Smith's Special counsel had charged
Trump last year with taking classified documents from the White House and
resisting the government’s attempts to retrieve the materials. He pleaded not
guilty.
In a separate criminal case brought
by Smith against Trump in Washington, DC, the special counsel was pursuing
federal charges stemming from Trump’s attempts to overturn the results of the
2020 election. Trump also faces a state-level election subversion case in
Georgia and he was convicted of state crimes in New York earlier this year for
his role in a hush money payment scheme before the 2016 election.

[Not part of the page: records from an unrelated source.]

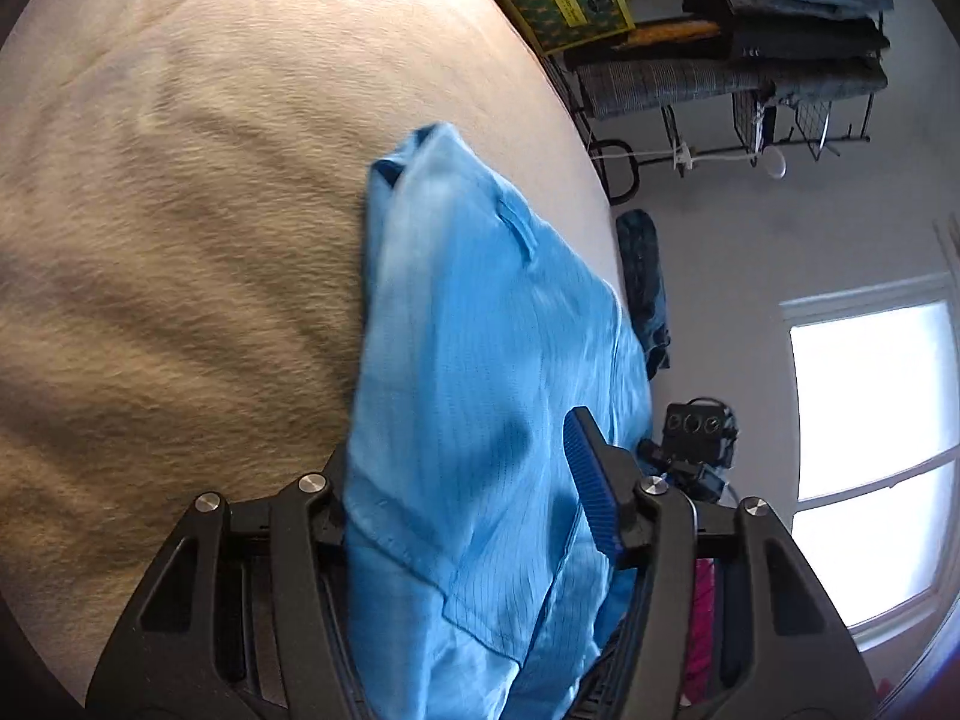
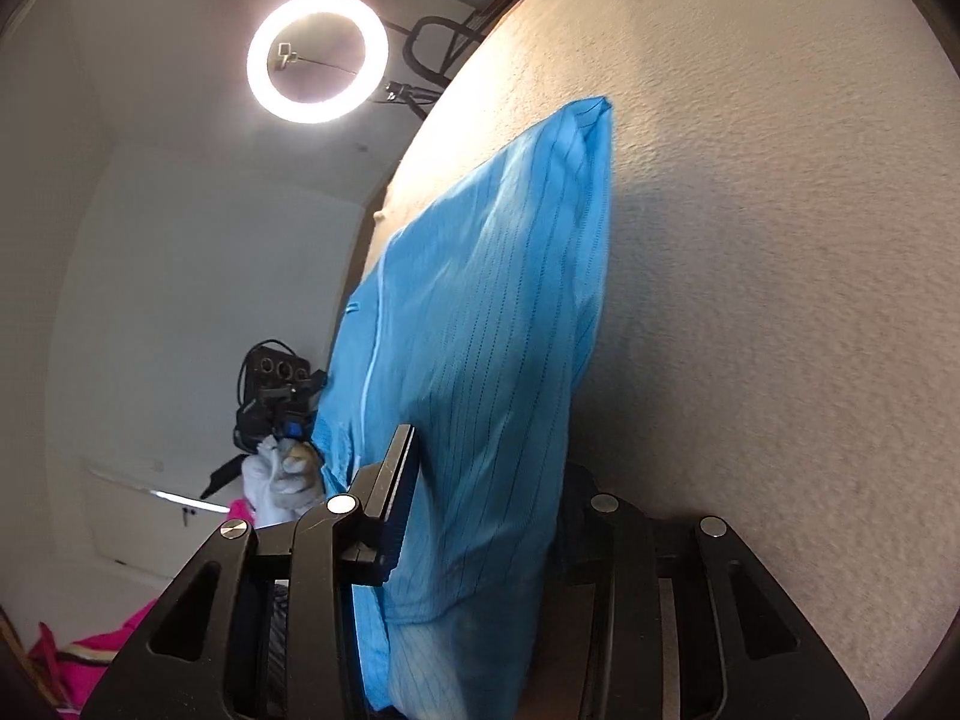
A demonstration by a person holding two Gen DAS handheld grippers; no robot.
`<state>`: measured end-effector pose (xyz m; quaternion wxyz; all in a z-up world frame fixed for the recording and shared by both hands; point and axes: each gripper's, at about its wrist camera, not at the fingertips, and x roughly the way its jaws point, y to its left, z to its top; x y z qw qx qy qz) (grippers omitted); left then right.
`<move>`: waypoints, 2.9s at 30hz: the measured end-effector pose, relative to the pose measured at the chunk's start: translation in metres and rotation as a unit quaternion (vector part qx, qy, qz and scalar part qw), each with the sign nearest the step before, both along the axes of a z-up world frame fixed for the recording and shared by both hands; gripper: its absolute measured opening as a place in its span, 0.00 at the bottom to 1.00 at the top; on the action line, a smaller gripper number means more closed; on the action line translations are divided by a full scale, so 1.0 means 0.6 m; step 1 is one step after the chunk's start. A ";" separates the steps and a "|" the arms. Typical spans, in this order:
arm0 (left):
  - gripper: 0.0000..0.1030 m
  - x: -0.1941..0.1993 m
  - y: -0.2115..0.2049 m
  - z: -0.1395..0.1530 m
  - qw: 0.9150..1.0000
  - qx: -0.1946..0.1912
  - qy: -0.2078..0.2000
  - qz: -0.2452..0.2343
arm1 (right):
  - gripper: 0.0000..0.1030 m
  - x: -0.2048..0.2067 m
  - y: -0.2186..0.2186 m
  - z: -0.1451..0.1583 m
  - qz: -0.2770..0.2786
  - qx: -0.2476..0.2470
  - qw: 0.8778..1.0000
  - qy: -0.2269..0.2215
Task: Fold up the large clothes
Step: 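Grasp the folded blue coat edge with the left tool while the right tool grasps beside it, then lift the folded blue coat with both tools and carry it toward the navy garment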
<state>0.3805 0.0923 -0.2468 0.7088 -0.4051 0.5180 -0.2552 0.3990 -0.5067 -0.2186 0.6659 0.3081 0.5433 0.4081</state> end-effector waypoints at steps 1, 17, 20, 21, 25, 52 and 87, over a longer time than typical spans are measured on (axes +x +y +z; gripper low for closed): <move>0.53 0.000 -0.005 0.003 1.000 0.008 -0.002 0.001 | 0.34 0.000 0.000 0.002 0.001 -0.003 1.000 -0.002; 0.06 -0.037 -0.080 0.088 0.980 0.179 -0.088 -0.010 | 0.05 -0.046 0.059 0.102 -0.001 -0.189 0.976 -0.113; 0.06 -0.047 -0.092 0.106 0.979 0.175 -0.101 -0.009 | 0.05 -0.060 0.063 0.129 -0.001 -0.204 0.968 -0.143; 0.06 -0.051 -0.096 0.114 0.979 0.172 -0.106 -0.010 | 0.05 -0.066 0.063 0.139 -0.001 -0.208 0.966 -0.154; 0.05 -0.061 -0.117 0.138 0.979 0.161 -0.124 -0.021 | 0.04 -0.086 0.060 0.169 -0.002 -0.232 0.955 -0.183; 0.05 -0.006 -0.282 0.211 0.971 0.158 -0.164 -0.071 | 0.04 -0.100 -0.017 0.224 -0.043 -0.275 0.937 -0.212; 0.04 0.425 -0.879 0.326 0.942 0.117 -0.276 -0.152 | 0.04 0.174 -0.467 0.299 -0.189 -0.389 0.859 -0.275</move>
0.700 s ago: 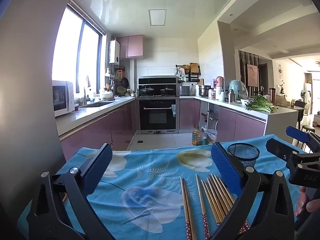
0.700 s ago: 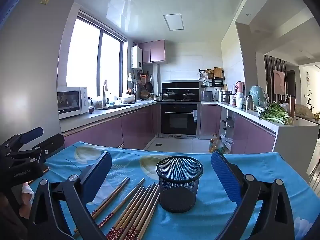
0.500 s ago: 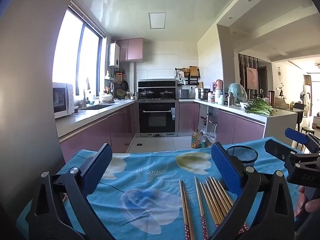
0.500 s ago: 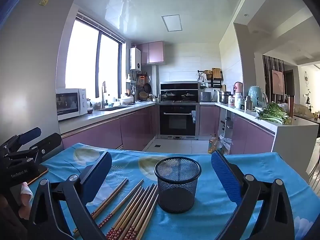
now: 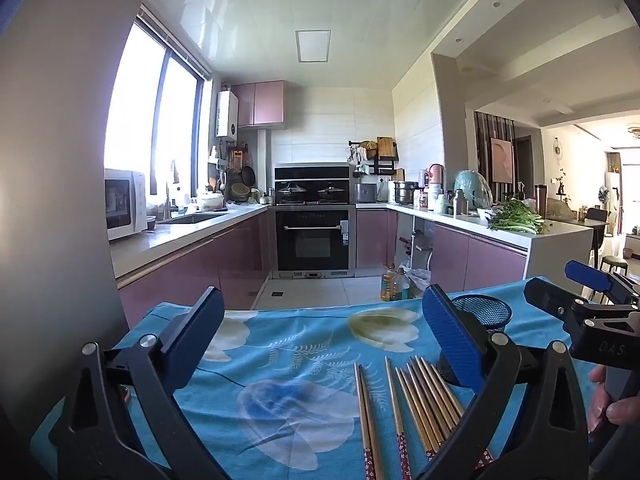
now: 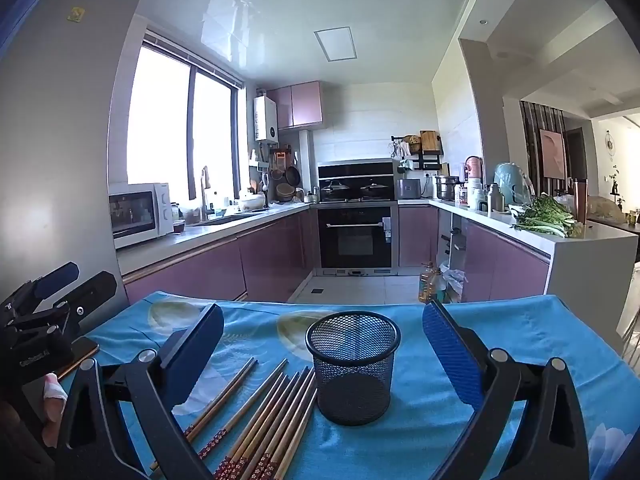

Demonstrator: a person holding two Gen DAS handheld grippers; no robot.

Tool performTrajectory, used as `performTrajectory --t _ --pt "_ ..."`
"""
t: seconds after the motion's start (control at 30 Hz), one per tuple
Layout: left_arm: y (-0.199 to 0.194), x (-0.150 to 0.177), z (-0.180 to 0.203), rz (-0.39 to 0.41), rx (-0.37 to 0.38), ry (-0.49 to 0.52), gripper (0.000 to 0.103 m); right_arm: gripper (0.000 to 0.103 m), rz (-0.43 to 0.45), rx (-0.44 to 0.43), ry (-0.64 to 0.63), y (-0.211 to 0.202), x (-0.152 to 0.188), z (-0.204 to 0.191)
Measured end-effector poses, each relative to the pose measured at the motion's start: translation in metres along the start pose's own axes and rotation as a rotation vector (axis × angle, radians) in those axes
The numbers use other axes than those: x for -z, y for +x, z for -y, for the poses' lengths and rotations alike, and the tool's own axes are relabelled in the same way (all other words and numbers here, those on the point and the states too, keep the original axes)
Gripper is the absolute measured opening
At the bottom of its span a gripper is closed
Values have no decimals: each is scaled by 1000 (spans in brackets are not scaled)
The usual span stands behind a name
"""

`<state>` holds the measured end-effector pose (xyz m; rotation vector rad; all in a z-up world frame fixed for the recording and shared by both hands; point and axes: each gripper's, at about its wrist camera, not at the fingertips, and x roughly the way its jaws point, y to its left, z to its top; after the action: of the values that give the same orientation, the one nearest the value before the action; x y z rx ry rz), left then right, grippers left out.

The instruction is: Organize utensils

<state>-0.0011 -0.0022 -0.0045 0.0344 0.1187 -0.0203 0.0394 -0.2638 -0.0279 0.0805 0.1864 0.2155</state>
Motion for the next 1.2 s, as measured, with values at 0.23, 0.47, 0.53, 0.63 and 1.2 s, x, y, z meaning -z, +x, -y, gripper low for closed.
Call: performTrajectory --t 0.23,0.47,0.53,0.63,1.2 --pt "8 3 4 1 2 -1 98 96 12 5 -8 -2 2 0" --pt "-2 -4 -1 6 1 -5 98 96 23 3 -21 -5 1 -3" --pt "-5 -1 -3 8 1 -7 98 96 23 2 -18 -7 1 -3" --pt "-5 -1 -3 12 -1 -2 98 96 24 2 -17 -8 0 -3" --pt "-6 1 -1 18 -3 3 98 96 27 0 -14 -9 -3 -4"
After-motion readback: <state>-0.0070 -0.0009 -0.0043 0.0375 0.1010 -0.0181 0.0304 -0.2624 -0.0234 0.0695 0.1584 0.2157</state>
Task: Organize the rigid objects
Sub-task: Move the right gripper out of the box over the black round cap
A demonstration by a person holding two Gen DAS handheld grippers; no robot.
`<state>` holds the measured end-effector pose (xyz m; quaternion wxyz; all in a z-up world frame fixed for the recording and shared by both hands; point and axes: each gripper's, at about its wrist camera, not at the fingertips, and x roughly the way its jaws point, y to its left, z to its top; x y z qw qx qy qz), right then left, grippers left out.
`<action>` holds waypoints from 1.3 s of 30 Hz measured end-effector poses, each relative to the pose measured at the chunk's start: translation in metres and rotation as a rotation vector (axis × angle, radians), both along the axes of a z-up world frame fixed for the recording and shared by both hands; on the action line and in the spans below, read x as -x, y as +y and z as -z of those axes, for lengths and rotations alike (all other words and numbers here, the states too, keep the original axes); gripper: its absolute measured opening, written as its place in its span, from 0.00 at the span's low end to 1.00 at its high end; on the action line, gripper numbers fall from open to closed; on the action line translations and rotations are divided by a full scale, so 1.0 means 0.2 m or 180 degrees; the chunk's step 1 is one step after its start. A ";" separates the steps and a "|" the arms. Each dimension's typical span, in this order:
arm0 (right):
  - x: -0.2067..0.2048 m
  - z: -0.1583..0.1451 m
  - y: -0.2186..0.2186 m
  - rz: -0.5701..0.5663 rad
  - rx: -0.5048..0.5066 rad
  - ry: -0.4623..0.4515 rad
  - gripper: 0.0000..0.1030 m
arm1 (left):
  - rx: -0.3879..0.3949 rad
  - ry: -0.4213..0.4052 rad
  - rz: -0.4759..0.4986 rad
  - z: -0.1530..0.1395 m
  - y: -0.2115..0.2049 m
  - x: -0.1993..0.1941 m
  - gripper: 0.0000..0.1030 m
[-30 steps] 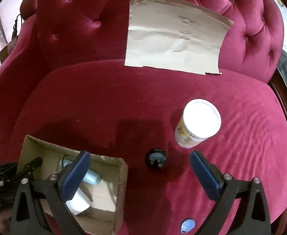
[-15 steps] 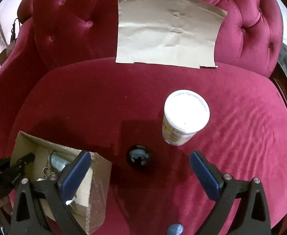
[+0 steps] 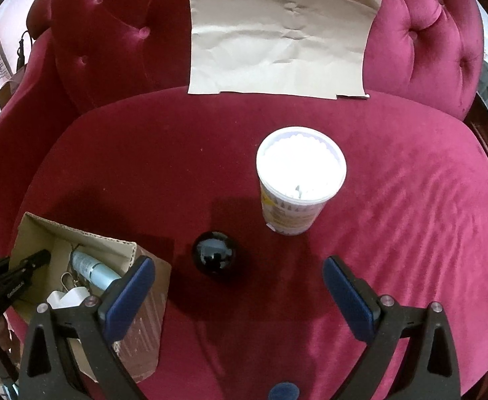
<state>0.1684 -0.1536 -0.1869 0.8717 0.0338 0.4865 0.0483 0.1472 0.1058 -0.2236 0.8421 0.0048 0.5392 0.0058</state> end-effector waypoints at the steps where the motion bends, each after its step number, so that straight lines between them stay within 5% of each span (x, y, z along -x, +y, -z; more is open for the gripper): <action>1: 0.00 0.00 0.00 -0.0013 -0.0006 0.0008 0.96 | 0.0001 0.0001 0.0000 0.00 0.00 0.00 0.04; 10: -0.04 0.08 0.06 -0.0097 -0.0010 0.0124 0.71 | 0.0008 0.0003 -0.0001 0.00 0.00 0.00 0.04; 17: -0.08 0.12 0.08 -0.0131 -0.0019 0.0175 0.61 | -0.0008 0.0001 -0.0004 0.00 -0.01 0.00 0.04; 23: -0.12 0.15 0.11 -0.0161 -0.0053 0.0201 0.40 | -0.0015 0.0014 0.0007 -0.01 -0.02 -0.01 0.04; 39: -0.09 0.14 0.10 -0.0130 0.0009 0.0206 0.39 | -0.0006 0.0007 -0.0004 0.00 -0.01 0.00 0.04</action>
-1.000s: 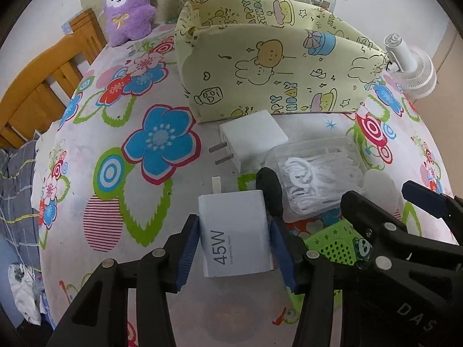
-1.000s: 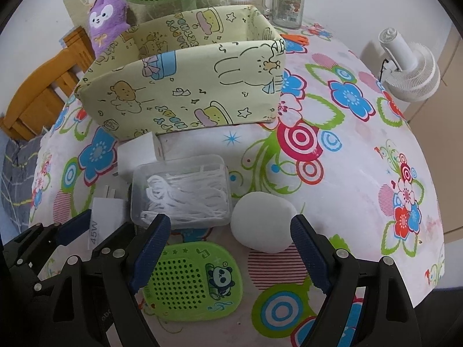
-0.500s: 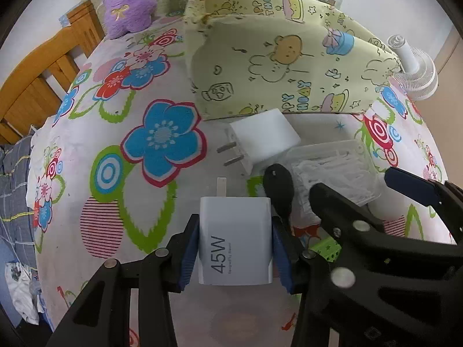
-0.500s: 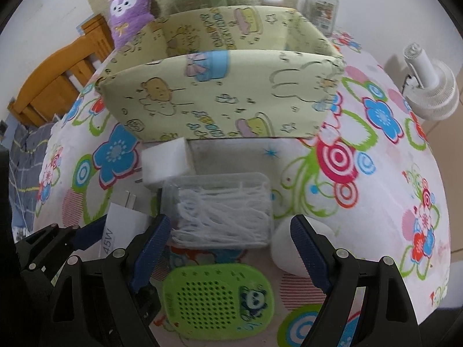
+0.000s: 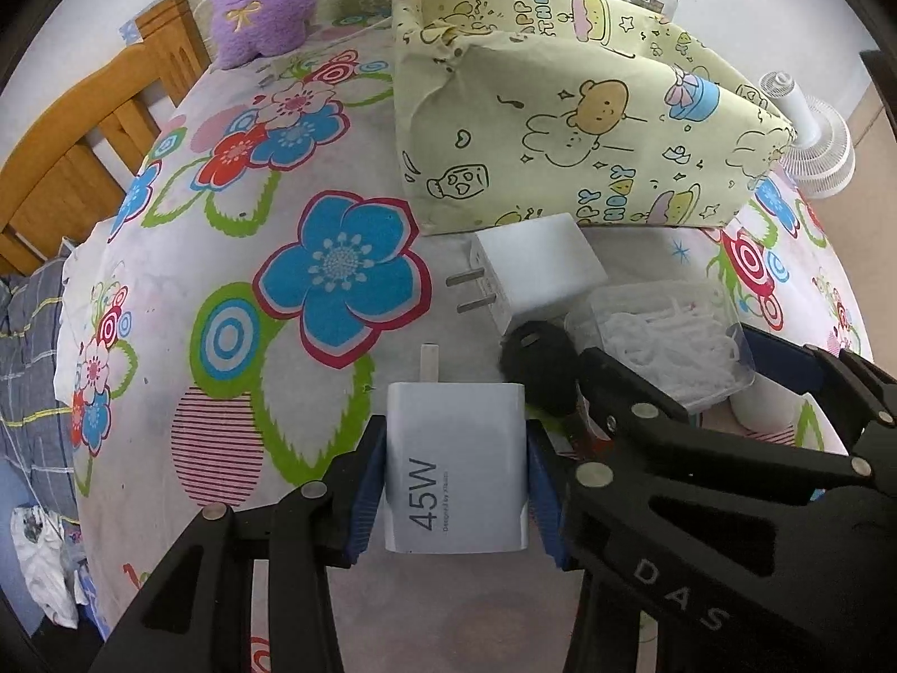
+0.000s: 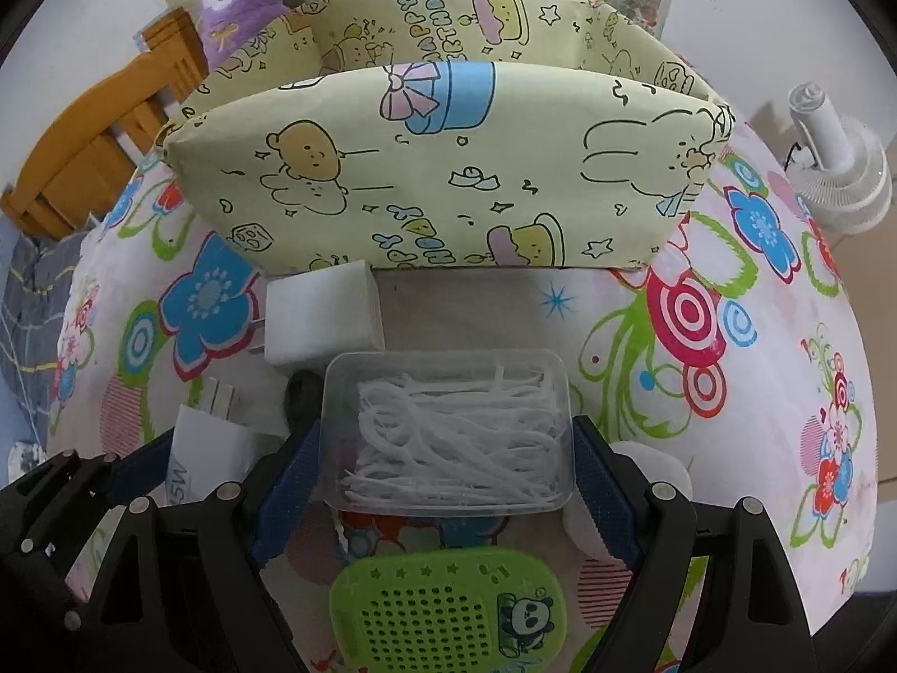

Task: Organize rigid objects
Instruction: 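Grasp the clear box of white floss picks with the right tool while the left holds the charger, then carry the white charger and floss-pick box with both tools over the fabric box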

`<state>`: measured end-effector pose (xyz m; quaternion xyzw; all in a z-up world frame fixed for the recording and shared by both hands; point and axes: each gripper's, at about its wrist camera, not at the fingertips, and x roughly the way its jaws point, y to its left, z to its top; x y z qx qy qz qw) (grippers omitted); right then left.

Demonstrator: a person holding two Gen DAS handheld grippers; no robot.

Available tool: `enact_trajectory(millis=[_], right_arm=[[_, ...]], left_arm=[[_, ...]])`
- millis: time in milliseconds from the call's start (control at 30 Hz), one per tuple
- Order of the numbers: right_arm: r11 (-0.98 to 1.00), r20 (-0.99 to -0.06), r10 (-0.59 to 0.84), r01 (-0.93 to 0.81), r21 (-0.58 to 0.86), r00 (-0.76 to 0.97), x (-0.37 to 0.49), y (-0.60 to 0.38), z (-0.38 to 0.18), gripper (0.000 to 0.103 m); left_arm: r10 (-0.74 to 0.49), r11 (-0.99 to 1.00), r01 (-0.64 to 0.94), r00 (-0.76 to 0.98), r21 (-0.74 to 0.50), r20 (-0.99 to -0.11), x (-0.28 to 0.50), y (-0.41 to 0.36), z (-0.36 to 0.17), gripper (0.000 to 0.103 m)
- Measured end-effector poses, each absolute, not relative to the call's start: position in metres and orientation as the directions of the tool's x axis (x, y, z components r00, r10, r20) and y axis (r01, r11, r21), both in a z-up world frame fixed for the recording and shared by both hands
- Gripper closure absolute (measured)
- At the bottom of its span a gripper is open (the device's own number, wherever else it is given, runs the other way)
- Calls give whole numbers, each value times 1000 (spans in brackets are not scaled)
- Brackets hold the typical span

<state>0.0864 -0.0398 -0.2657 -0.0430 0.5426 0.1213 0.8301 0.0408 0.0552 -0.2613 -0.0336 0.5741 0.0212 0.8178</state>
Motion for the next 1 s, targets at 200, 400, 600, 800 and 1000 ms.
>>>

Weeks ago, Cannon held a hearing on
the issue several weeks ago, pushing attorneys to explain exactly how Smith’s
investigation into Trump was being funded.
The judge’s questions were so pointed that
special counsel attorney James Pearce argued that, even if Cannon were to throw
out the case due to an appointments clause issue, the Justice Department was
“prepared” to fund Smith’s cases through trial if necessary.
Cannon said in her ruling today that the
special counsel’s position “effectively usurps” Congress’ “important
legislative authority” by giving it to the head of a department DOJ, in this
case – to appoint such an official.
“If the political branches wish to grant the Attorney General power to appoint
Special Counsel Smith to investigate and prosecute this action with the full
powers of a United States Attorney, there is a valid means by which to do so,”
she wrote.
The Justice Department “could reallocate
funds to finance the continued operation of Special Counsel Smith’s office,”
but said it’s not yet clear whether a newly-brought case would pass legal
muster.
“For more than 18 months, Special Counsel
Smith’s investigation and prosecution has been financed by substantial funds
drawn from the Treasury without statutory authorization, and to try to rewrite
history at this point seems near impossible,” Cannon wrote.
“The Court has difficulty seeing how a remedy short of dismissal would cure
this substantial separation-of-powers violation, but the answers are not
entirely self-evident, and the caselaw is not well developed.”
She noted in her ruling that Smith’s team
“suggested” at a court hearing on the matter that they could restructure the
office’s funding to satisfy her concerns.